(DATA SHOWN)
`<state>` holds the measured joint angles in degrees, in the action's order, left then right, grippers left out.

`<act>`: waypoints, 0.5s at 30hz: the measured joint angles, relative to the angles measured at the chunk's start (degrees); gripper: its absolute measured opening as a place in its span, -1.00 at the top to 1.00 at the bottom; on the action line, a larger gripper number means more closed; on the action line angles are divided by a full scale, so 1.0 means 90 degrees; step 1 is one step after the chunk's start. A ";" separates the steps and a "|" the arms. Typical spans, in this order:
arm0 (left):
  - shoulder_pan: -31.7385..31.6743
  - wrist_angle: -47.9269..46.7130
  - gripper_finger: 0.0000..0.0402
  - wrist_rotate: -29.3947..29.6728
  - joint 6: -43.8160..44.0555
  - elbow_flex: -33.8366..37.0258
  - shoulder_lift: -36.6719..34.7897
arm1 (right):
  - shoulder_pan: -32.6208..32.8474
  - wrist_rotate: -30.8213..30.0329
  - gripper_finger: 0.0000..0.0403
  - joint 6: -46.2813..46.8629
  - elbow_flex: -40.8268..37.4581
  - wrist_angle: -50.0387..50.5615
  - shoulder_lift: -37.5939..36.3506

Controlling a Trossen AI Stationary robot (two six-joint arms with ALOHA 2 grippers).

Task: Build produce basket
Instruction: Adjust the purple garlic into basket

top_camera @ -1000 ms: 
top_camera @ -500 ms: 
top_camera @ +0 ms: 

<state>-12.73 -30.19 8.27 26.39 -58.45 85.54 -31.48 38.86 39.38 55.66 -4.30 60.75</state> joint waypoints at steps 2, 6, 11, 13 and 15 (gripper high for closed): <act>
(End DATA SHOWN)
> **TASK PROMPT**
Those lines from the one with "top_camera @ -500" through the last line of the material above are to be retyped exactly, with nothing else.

> **SOLUTION TO THE EXERCISE**
top_camera @ -500 ms: 
top_camera @ +0 ms: 

<state>-12.73 -30.19 8.27 26.39 -58.45 85.54 -31.48 38.86 39.38 55.66 -4.30 60.75</state> joint waypoints at steps 2, 6, 11, 13 and 15 (gripper high for closed): <act>

This finishes the answer to the exercise.